# Chapter 7 Continuous Probability Distributions
## Eric Lambert

In [1]:
# Uniform distribution methods
def mean_uniform_dist(min, max):
    return (min + max) / 2

def variance_uniform_dist(min, max):
    return ((max - min)**2) / 12

def std_dev_uniform_dist(min, max):
    import math
    return math.sqrt(variance_uniform_dist(min, max))

def prob_x_uniform_dist(x, min, max):
    return (1 / (max - min)) * ((x - x) / 1)

def prob_lt_x_uniform_dist(x, min, max):
    if x < min:
        return 0
    elif x > max:
        return 1
    else: 
        return (x - min) / (max - min)

def prob_gt_x_uniform_dist(x, min, max):
    if x < min:
        return 1
    elif x > max:
        return 0
    else: 
        return 1 / (max - min) * ((max - x) / 1)

In [2]:
# Normal distribution methods
def std_norm_value(value, mean, std_dev):
    return (value - mean) / std_dev

def z_value(value, mean, std_dev):
    return std_norm_value(value, mean, std_dev)

def probability_norm_dist(value, mean, std_dev):
    import math
    a = 1 / (std_dev * math.sqrt((2 * math.pi)))
    b1 = (value - mean)**2
    b2 = 2 * std_dev**2
    b = math.e**(b1 / b2)
    return a * b

def area_under_normal_dist_in_range(mean, std_dev, lower_bound, upper_bound):
    import math
    double_prob = math.erf((lower_bound - mean) / (std_dev * math.sqrt(2)))
    prob_lower = double_prob / 2

    double_prob = math.erf((upper_bound - mean) / (std_dev * math.sqrt(2)))
    prob_upper = double_prob / 2
    return prob_upper - prob_lower

def area_under_normal_dist_out_range(mean, std_dev, lower_bound, upper_bound):
    return 1 - area_under_normal_dist_in_range(mean, std_dev, lower_bound, upper_bound)


## Homework Exercises

## Ex3. The closing price of Schnur Sporting Goods Inc. common stock is uniformly distributed between \$20 and \$30 per share.
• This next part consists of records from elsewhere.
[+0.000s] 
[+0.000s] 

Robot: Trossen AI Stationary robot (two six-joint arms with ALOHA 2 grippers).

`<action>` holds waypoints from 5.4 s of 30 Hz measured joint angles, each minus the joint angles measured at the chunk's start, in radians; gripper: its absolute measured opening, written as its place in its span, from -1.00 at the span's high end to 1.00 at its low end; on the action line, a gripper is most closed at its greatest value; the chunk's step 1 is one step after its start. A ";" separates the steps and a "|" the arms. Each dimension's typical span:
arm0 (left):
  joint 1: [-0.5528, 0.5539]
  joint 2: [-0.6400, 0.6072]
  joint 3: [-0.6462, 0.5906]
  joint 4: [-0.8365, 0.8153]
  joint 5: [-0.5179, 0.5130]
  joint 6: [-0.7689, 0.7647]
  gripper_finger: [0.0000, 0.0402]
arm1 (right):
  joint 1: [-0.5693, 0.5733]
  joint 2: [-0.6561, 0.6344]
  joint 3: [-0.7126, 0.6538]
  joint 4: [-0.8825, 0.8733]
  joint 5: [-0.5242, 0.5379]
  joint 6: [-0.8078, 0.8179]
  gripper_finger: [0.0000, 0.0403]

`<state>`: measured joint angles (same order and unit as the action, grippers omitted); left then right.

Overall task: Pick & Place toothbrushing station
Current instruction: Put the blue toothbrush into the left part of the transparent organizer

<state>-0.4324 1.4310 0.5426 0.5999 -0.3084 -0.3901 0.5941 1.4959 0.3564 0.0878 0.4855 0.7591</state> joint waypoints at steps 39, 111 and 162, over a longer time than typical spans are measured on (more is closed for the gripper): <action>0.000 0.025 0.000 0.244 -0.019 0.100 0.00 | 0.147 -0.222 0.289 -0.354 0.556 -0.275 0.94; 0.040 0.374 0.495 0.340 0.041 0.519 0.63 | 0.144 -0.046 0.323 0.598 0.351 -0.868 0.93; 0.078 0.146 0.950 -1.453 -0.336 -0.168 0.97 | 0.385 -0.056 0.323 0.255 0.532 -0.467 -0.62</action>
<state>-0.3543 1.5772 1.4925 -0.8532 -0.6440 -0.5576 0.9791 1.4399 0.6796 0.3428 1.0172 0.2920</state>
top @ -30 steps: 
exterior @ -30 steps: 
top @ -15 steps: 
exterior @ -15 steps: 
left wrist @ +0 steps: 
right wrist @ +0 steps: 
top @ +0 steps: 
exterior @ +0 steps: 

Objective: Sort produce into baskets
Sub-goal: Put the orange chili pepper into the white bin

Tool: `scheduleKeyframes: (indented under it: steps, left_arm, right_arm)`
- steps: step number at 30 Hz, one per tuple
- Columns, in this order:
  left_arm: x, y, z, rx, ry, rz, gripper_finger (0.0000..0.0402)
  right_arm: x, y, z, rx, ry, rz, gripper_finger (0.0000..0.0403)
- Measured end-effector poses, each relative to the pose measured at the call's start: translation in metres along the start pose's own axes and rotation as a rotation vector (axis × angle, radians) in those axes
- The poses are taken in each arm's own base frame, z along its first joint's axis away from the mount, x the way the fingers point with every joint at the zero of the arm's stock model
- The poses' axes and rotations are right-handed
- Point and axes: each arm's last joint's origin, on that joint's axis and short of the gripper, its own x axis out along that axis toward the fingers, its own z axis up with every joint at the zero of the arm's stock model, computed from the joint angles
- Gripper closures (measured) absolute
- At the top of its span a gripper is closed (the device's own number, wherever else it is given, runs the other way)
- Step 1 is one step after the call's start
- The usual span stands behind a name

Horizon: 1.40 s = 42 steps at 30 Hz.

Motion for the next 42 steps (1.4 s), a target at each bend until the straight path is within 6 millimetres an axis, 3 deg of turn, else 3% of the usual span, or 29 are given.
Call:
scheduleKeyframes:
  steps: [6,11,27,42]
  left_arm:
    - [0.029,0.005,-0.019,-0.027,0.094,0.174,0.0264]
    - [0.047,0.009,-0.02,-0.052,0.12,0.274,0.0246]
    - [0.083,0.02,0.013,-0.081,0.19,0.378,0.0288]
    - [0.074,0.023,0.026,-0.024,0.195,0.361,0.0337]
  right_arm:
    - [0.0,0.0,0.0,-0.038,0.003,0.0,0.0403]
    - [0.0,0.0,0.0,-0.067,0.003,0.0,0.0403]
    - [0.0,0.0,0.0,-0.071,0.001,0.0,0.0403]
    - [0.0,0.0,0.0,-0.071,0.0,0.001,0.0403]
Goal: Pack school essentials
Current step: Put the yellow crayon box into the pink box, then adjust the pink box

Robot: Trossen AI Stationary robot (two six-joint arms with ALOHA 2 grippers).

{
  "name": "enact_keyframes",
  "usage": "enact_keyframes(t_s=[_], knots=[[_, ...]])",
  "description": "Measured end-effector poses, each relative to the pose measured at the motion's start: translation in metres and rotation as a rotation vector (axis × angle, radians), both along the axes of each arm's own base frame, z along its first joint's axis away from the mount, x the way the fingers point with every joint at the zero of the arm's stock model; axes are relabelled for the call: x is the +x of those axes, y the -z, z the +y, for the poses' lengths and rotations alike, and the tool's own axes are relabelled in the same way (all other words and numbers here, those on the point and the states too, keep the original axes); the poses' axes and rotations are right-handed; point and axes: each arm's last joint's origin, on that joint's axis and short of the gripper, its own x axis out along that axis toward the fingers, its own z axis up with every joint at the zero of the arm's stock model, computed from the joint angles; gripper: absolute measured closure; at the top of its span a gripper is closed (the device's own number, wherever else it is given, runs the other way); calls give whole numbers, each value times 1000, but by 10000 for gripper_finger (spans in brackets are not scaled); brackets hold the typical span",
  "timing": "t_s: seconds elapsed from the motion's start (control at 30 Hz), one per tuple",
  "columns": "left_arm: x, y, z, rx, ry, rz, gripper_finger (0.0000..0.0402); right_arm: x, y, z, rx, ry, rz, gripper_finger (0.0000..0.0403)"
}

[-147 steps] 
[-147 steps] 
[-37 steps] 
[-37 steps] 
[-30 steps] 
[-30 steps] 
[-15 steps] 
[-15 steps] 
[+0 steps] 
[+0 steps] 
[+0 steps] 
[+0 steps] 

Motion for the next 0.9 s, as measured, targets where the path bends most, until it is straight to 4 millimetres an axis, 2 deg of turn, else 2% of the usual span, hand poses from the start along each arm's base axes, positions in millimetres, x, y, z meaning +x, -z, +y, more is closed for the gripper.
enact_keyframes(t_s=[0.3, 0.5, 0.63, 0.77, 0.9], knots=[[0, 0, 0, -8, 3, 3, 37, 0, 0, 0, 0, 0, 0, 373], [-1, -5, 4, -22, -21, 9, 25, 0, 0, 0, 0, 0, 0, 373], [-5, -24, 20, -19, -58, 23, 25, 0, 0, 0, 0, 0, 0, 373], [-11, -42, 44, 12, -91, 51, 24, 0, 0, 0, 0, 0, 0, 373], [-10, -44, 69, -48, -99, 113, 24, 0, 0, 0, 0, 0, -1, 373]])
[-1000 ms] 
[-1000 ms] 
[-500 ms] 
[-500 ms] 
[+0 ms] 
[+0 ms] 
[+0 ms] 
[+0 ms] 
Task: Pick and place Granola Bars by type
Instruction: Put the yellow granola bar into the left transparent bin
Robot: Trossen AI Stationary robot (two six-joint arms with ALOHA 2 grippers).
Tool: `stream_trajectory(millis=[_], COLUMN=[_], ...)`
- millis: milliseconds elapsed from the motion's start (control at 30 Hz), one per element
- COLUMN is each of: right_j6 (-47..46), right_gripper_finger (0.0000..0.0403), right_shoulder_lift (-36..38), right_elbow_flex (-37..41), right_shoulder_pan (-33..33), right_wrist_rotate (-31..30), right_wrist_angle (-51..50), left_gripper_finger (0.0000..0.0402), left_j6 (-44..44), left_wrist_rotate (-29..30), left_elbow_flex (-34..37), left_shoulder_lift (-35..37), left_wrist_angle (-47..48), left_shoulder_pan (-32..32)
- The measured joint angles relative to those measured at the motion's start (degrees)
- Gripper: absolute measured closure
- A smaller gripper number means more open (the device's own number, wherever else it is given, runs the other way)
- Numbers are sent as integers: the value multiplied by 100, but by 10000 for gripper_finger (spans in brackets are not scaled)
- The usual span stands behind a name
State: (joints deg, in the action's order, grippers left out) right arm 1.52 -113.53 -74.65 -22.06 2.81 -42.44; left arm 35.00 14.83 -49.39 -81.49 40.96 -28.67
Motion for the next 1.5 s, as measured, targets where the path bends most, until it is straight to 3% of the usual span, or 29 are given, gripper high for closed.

What is the probability that the stock price will be:

a. More than $27?

b. Less than or equal to $24?


In [3]:
min = 20
max = 30

# statistics of a uniform distribution
mean_uniform_dist = (min + max) / 2
variance_uniform_dist = ((max - min)**2) / 12
std_dev_uniform_dist = variance_uniform_dist**(1/2)
probability = 1 / (max - min) # if min <= x <= max and 0 elsewhere

print('part a')
x = 27
probability = (max - x) / (max - min) # if min <= x <= max and 0 elsewhere
print(f'The probability that the stock price will be more than $27 is {probability:.4f}.')

print('\npart b')
x = 24
probability = (x - min) / (max - min) # if min <= x <= max and 0 elsewhere
print(f'The probability that the stock price will be less than or equal to $24 is {probability:.4f}.')



part a
The probability that the stock price will be more than $27 is 0.3000.

part b
The probability that the stock price will be less than or equal to $24 is 0.4000.


## Ex5. The April rainfall in Flagstaff, Arizona, follows a uniform distribution between 0.5 and 3.00 inches.

a. What are the values for a and b?

b. What is the mean amount of rainfall for the month? What is the standard deviation?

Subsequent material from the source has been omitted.